Grammatical Questions. 1. How do you form the plural of French nouns generally? Name the exceptions for substantives ending in al, ail, and eu.

2. According to what rule do adjectives form their feminine ? What occurs in the terminations er and gu? Give examples.

3. When is cet used instead of ce, nouvel instead of nouveau, vieil instead of vieux ?

4. What is the place of the personal pronouns-lst, in interrogative sentences ; 2nd, when the imperative is used affirmatively; 3rd, when the imperative is used negatively?

5. How do you translate into French—The gentleman of whom you speak. Whose house is this? Whose voice do I hear ?

6. Write down the present participle of savoir and peindre ; the past participle of cueillir, vivre, mourir, rire, pouvoir.

7. Conjugate the present (indicative mood) of dire, the past definite of rompre and naître, the future of aller.

III.

Translate into French :

A.

Napoleon having failed to cut off the English army, returned to France, leaving precise instructions with his Lieutenants for the invasion of Portugal. Marshal Ney, who reached Corunna three days after the battle, was to hold Gallica. Soult was to march by Oporto upon Lisbon. General Lapisse, previously directed on Ciudad Rodrigo with twelve thousand men, was to connect Soult's invasion with another, to be conducted south of the Tagus by Marshal Victor, who had thirty thousand troops. Soult had twenty-five thousand, and after several battles with the Portuguese of the northern provinces, stormed Oporto, in March ; but he could hear nothing of Lapisse or Victor, and his own progressive strength being exhausted, he endeavoured to establish himself firmly until new combinations could be formed.—Sir William Napier.

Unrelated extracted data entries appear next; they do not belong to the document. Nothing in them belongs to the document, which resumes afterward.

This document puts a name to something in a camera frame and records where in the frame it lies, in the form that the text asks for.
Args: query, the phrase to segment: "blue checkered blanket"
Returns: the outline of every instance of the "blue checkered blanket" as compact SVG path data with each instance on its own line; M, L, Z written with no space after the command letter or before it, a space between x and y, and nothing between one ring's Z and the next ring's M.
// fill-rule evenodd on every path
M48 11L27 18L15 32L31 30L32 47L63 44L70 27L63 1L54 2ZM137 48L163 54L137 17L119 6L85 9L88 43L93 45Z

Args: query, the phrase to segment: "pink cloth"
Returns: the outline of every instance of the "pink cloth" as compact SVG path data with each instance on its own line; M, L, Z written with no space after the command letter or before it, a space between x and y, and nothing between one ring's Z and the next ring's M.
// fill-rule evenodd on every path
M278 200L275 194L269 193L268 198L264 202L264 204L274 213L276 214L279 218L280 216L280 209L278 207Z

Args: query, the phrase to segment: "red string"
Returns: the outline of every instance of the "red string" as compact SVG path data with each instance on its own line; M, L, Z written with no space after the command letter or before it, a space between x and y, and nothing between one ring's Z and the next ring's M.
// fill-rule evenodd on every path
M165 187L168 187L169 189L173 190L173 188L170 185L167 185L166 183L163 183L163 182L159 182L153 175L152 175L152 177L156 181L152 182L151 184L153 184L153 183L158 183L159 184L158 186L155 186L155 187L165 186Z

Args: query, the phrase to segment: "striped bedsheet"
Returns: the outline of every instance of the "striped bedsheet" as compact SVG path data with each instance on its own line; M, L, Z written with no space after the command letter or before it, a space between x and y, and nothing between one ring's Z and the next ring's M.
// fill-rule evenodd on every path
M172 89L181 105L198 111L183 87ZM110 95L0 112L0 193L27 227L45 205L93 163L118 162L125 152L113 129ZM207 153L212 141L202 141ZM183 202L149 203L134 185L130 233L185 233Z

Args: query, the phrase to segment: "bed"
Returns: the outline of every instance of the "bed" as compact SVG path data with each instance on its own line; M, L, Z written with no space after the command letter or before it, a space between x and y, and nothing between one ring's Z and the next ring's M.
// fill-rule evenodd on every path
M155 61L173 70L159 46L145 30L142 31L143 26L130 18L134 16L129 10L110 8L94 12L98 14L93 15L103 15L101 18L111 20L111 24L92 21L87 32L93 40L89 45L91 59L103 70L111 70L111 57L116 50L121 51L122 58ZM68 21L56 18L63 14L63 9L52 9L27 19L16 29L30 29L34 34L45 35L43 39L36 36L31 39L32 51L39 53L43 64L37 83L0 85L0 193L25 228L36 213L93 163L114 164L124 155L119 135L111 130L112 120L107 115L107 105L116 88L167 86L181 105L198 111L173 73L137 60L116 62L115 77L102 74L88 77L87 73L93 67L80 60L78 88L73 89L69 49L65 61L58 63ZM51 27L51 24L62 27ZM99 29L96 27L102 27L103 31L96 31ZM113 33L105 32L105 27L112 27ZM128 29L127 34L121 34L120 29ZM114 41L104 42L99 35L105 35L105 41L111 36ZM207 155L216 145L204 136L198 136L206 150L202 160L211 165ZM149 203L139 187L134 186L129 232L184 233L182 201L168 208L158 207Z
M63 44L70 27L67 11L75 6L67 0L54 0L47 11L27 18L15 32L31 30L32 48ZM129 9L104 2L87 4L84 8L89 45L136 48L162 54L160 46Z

B. The common fluency of speech in many men, and most women, is owing to a scarcity of matter and scarcity of words; for whoever is a master of language and has a mind full of ideas, will be apt, in speaking, to hesitate upon the choice of both ; whereas common speakers have only one set of ideas, and one set of words to clothe them in, and these are always ready at the mouth. So people come faster out of a church when it is almost empty, than when a crowd is at the door. -Swift

DIRECT COMMISSIONS.

August 1864.

I. Traduisez en anglais :

A. Caroline. Quoi, tu n'as pas peur ?

Valérie. Non, je suis tranquille, (lui prenant la main,) tout à fait calme, voyez plutôt; et puis vous serez près de moi, n'est-il pas vrai ?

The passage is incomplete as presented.